- Your goal -
Starting at the line that contains "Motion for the", transcribe each line exactly through the last line of the data. Include nothing else.
[[ Data excerpt open ]]
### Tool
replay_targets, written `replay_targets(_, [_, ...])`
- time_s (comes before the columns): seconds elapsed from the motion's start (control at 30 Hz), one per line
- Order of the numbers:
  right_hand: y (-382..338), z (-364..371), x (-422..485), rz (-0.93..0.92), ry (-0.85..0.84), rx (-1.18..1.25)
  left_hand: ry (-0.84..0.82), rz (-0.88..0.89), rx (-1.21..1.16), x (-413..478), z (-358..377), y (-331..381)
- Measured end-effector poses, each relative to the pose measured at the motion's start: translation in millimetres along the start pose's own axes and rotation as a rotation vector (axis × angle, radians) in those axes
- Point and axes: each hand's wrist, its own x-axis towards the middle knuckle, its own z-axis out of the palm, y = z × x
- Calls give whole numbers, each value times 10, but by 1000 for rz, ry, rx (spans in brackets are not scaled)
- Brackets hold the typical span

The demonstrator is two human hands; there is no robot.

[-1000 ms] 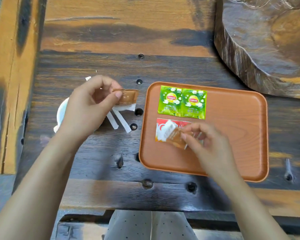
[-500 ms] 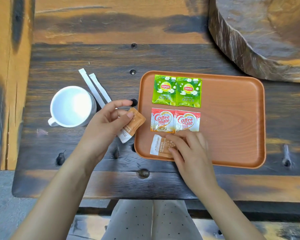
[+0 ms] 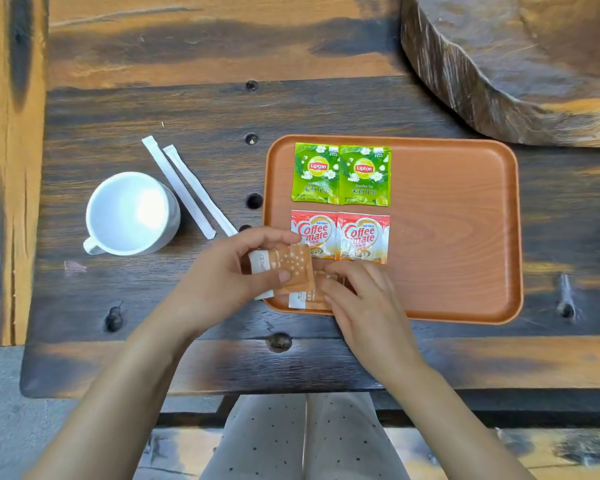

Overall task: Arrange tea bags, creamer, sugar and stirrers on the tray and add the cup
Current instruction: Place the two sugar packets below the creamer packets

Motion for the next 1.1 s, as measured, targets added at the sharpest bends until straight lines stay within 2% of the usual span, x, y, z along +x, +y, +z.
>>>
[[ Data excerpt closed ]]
- Response -
Motion for the next 1.1 s, as measured, targets added at the sharpest bends until straight lines stay within 2% of the usual span, x, y, z along +x, +y, +z.
>>>

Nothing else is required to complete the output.